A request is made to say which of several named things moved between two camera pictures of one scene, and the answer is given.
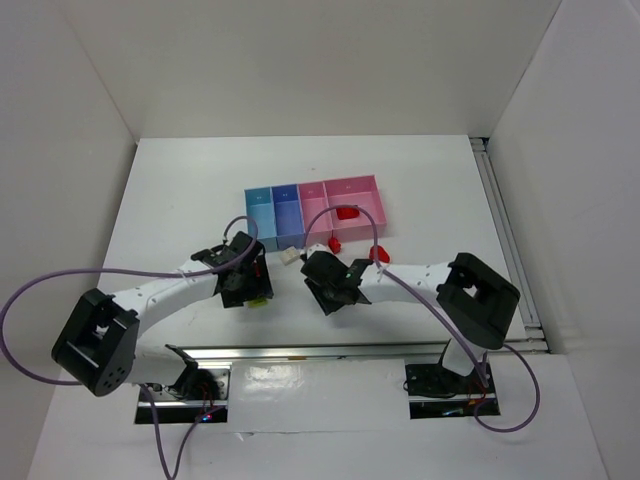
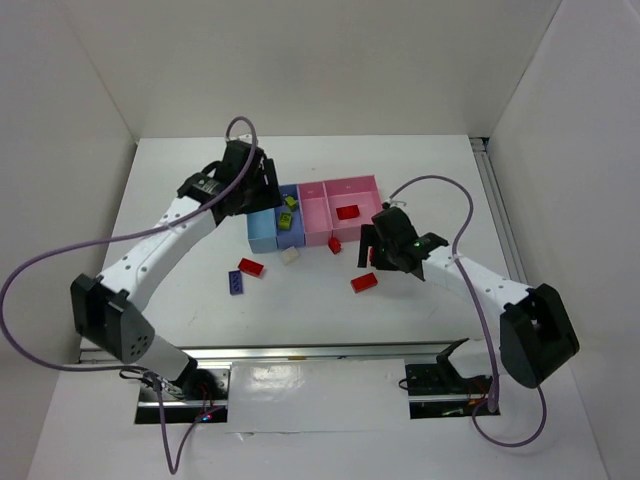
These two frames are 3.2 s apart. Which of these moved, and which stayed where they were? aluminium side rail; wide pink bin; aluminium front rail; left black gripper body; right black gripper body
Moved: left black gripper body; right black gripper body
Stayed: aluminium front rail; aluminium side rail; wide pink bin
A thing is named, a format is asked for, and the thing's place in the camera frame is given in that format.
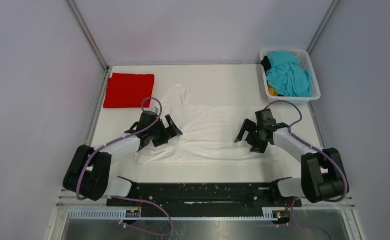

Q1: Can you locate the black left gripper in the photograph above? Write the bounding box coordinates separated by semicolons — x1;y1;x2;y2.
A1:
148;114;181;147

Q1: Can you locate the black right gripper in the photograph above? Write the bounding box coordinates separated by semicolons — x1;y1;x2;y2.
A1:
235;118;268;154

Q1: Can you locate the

--

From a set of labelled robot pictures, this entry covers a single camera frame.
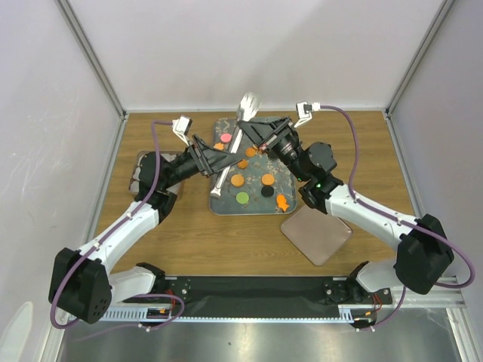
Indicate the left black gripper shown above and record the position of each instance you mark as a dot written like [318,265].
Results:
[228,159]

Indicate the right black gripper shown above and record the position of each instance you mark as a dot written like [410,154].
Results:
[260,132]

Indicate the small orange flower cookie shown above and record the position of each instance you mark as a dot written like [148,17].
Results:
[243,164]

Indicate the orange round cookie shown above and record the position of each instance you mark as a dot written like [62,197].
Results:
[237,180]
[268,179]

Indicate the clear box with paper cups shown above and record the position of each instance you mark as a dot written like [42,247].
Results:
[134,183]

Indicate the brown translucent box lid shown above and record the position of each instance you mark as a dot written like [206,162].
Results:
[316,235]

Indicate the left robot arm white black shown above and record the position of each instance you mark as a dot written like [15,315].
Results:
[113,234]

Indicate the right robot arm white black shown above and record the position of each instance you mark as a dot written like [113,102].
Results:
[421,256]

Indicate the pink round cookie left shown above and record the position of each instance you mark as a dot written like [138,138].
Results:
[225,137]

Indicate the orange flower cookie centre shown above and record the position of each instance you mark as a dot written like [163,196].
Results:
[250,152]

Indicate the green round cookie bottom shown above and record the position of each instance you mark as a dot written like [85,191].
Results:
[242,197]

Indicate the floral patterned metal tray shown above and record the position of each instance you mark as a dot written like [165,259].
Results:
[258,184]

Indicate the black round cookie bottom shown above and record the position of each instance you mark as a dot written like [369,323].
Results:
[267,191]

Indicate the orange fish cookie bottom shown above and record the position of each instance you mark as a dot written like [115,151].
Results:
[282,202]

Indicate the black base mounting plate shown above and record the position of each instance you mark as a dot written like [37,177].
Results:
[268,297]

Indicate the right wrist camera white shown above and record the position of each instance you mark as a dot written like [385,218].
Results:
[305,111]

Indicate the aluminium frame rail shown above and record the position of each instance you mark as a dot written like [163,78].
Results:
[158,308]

Work to complete —
All lines with the word "given" are needed; pull them from the entries and copy each.

Exercise output —
A request is made to say which of several named things moved between two camera pictures of one scene, and the answer is given.
A thing is named, a format is asked for, and the thing's place in the camera frame is given in that format.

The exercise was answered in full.